_GOAL OF THE EXERCISE_
If a line in the records below holds the string "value", count it; give only the total.

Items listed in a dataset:
☆ ☆ ☆ ☆ ☆

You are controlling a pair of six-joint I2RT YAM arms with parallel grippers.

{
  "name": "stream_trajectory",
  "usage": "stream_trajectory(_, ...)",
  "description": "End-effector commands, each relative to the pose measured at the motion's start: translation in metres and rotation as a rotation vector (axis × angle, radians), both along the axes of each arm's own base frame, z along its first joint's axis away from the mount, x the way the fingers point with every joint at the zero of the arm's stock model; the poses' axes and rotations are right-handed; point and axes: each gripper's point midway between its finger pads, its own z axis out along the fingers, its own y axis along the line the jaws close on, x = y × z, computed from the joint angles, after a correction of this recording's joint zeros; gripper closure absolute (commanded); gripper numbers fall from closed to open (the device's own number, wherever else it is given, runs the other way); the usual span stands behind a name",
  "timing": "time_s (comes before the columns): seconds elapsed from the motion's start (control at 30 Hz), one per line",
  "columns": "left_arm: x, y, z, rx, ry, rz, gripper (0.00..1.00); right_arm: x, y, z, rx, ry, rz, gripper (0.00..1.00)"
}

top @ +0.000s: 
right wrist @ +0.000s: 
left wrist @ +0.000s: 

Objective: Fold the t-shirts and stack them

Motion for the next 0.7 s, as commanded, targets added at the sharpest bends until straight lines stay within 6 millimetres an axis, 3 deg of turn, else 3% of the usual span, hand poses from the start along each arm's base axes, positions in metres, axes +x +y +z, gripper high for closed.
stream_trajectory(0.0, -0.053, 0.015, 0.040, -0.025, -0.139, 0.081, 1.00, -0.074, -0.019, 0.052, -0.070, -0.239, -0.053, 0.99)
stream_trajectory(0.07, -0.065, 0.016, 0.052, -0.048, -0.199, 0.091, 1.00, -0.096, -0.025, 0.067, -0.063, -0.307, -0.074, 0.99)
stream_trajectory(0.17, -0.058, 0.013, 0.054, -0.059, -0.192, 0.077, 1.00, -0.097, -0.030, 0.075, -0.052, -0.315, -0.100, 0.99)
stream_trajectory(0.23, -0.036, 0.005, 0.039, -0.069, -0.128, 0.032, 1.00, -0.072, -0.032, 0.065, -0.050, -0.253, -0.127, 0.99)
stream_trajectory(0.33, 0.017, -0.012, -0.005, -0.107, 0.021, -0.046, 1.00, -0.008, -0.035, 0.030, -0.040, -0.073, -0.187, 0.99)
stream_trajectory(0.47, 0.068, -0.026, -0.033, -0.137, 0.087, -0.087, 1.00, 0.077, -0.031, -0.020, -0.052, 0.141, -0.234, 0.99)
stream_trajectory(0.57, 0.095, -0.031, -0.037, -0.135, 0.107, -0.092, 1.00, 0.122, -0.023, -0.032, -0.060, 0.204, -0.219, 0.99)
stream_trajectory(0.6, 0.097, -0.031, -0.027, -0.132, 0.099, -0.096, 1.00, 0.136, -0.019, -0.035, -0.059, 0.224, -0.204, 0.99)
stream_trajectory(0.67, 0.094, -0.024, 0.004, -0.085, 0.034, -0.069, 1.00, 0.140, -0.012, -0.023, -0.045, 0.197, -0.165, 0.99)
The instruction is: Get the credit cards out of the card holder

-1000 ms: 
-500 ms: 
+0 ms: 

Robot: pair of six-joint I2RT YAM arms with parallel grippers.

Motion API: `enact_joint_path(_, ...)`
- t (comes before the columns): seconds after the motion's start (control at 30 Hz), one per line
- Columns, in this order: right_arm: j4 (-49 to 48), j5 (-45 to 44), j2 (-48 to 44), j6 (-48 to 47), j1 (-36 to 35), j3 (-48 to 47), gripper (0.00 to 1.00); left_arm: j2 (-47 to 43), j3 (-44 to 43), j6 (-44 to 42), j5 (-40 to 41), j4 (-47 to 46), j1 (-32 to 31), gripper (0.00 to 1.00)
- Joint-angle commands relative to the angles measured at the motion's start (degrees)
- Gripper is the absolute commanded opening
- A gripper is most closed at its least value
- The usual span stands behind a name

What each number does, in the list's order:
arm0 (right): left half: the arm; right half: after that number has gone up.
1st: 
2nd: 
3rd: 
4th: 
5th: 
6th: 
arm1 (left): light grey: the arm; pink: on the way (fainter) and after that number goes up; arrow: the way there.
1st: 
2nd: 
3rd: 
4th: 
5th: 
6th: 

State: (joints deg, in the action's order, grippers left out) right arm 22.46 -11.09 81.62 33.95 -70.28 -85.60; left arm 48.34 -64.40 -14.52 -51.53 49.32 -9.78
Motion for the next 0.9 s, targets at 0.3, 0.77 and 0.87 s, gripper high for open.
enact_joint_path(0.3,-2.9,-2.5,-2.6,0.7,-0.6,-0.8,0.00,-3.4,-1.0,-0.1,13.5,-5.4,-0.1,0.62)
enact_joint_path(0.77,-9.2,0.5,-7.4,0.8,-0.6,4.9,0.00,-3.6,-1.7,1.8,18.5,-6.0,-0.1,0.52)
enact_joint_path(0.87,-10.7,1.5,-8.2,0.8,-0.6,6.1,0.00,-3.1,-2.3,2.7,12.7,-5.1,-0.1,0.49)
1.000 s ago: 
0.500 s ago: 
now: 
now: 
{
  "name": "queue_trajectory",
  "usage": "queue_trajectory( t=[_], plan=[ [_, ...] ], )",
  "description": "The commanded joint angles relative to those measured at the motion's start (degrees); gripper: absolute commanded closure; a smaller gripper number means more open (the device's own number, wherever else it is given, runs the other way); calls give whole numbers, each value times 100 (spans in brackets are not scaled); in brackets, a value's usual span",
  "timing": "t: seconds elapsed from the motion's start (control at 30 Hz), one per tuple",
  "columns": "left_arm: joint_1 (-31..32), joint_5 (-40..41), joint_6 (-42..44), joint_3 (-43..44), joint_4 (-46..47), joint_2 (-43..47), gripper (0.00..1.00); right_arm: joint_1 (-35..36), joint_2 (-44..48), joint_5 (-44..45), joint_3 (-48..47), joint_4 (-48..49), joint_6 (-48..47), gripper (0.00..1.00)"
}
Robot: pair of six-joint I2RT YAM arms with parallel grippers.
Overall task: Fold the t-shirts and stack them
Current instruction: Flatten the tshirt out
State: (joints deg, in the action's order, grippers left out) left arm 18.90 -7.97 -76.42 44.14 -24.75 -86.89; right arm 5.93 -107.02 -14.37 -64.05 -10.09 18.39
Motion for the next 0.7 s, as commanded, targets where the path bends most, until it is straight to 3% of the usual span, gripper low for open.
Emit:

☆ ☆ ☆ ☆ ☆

_WORKED SOLUTION_
2